L’arbitrage tient en une question d’exposition. Plein sud sous des étés chauds, la bioclimatique ventile ce que le textile confine. Sous un climat océanique où l’on cherche la lumière plus que l’ombre, la couverture rétractable garde l’avantage de disparaître. Il n’existe pas de solution universelle ni d’exposition idéale : savoir quelle pergola choisir revient ici à décrire l’usage projeté, déjeuners d’été ou mi-saison prolongée sur la terrasse.
Adossée à la façade ou libre au jardin
La pergola adossée s’appuie contre la maison et fonctionne comme une extension à ciel réglable : elle prolonge le séjour ou la cuisine vers la terrasse et profite de la façade pour se contreventer, ce qui allège la structure donc la facture, de 10 à 20 % à surface égale. C’est le choix naturel quand la terrasse touche la façade de la maison et que le soleil s’y prête.
La pergola autoportée (autoportante dans les catalogues) tient sur ses quatre poteaux n’importe où au jardin : au bord d’une piscine, en îlot au fond de la parcelle, en espace d’ombre déporté. Son installation demande des sections plus fortes pour résister au vent, ce qui se lit sur le devis. L’esthétique suit la maison : lignes tendues et design épuré pour une construction récente, fer forgé ou chêne pour une longère ; la silhouette idéale est celle qui prolonge le dessin du bâti. Entre les deux implantations, le choix se fait moins au goût qu’au plan : on installe l’ombre là où l’on vit et l’espace couvert devient une pièce de plus.
Ce qui casse en premier, matériau par matériau
Vingt ans d’intempéries sur le parc français des pergolas dessinent une hiérarchie assez stable. Aucun saint du calendrier ne protège une pergola négligée : sur le pin comme sur le chêne, c’est le pied de poteau qui lâche d’abord, suivi des assemblages en tête à mesure que les fissures travaillent. Sur l’acier, les soudures basses piquent avant tout le reste. Sur un abri textile, la couture d’ourlet et le tube d’enroulement précèdent le tissu lui-même. Sur une bioclimatique, la structure ne bouge pas ; ce sont le moteur des lames et les capteurs qui fixent le calendrier des pannes. L’œil d’un expert n’est pas nécessaire pour lire ces signes : un tournevis planté dans un pied de poteau et une loupe sur une soudure basse suffisent au diagnostic de printemps.

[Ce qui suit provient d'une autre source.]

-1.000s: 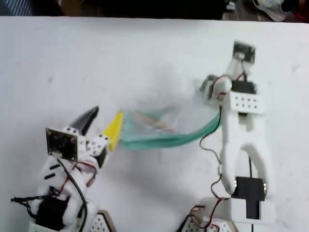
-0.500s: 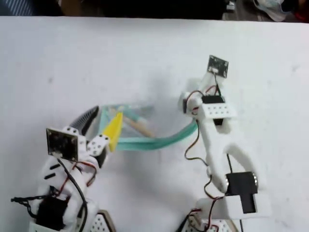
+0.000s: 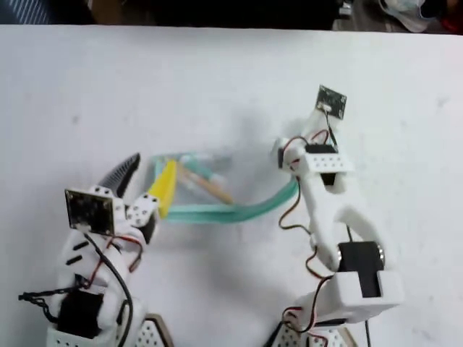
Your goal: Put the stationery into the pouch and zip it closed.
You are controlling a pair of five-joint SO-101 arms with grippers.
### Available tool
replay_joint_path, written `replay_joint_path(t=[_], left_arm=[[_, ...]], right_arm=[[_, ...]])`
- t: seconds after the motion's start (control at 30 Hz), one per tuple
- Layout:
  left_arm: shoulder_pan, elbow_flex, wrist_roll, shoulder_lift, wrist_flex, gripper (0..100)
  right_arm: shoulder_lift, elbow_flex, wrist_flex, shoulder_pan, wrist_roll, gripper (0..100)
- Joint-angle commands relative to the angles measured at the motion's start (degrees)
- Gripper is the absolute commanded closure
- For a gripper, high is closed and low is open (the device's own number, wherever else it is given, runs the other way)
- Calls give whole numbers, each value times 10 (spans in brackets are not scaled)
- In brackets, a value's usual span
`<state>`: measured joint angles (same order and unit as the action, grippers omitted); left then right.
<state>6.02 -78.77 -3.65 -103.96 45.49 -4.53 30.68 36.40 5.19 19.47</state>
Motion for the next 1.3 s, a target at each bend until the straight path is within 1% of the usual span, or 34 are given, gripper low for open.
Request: replay_joint_path(t=[0.0, 0.1, 0.17, 0.27, 0.3, 0.33, 0.47, 0.57, 0.67, 0.73, 0.87, 0.9, 1.03, 1.1, 1.2, 1.23, 1.27], left_arm=[[-6, 6, 4, -3, -16, 778], [-6, 6, 4, -3, -16, 778], [-6, 6, 4, -3, -16, 778], [-6, 6, 4, -3, -15, 775], [-6, 6, 4, -3, -14, 775], [-6, 6, 4, -3, -13, 775], [-6, 5, 4, -3, -13, 775], [-6, 5, 4, -3, -13, 775], [-6, 5, 4, -3, -13, 777], [-5, 4, 4, -3, -13, 778], [-2, -7, 4, -3, -21, 778], [-2, -7, 4, -3, -22, 778], [-2, -7, 4, -3, -24, 785], [-5, -7, 4, -5, -23, 836], [-18, 4, 4, -5, -21, 979], [-25, 6, 4, -6, -21, 981], [-31, 7, 4, -6, -21, 960]], right_arm=[[-1, -4, -7, -19, -44, 981], [0, -4, -5, -19, -48, 968], [8, -4, 11, -19, -48, 894], [14, -4, 31, -16, -48, 727], [15, -3, 31, -15, -48, 695], [18, -3, 36, -14, -49, 687], [36, -6, 89, -11, -90, 713], [92, -6, 137, -4, -108, 741], [150, -1, 146, -12, -122, 770], [166, 16, 129, -27, -124, 813], [167, 67, 33, -51, -127, 964], [167, 76, 14, -53, -128, 988], [168, 88, -2, -53, -127, 955], [168, 88, -2, -53, -127, 954], [171, 94, -3, -54, -127, 954], [174, 98, -5, -54, -127, 954], [175, 99, -5, -54, -127, 952]])
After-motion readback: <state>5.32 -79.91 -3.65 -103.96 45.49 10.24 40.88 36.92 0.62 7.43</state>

Traduit en coût global, le classement s’inverse par rapport au prix d’achat. Les pergolas en pin d’entrée de gamme absorbent une dizaine de bidons et autant de week-ends sur vingt ans, avant un remplacement probable. Une bioclimatique haut de gamme posée ne réclamera guère qu’un moteur et de l’eau savonneuse sur la même période. Entre les deux, l’acier et la toile occupent le milieu du tableau, à condition de ne jamais laisser passer une reprise de peinture ou un hivernage soigné.
Une pergola se compare sur vingt étés
Les fabricants de pergolas publient leurs tarifs en janvier et les carnets de commande se remplissent dès mars : la morte-saison est le bon moment pour poser le projet à plat et mettre les matériaux face à face. Le matériau arrêté, reste à installer une pergola dans les règles : ancrages, sol et démarches sont un chantier à part, entretien compris ; une pergola signée en hiver se monte entre les saints de glace et la Saint-Jean, tandis qu’un devis demandé après la Saint-Michel attend souvent le printemps suivant. Nul besoin d’être expert : prenez les mesures de la terrasse, demandez deux ou trois devis à dimensions identiques puis additionnez ce que chaque structure réclamera en bidons, en accessoires ou en moteurs d’ici 2045. La solution la moins chère à la signature n’est presque jamais la moins chère à l’arrivée. Bien choisir sa pergola, c’est choisir le poste d’entretien qu’on accepte autant que la silhouette qu’on regardera depuis le jardin.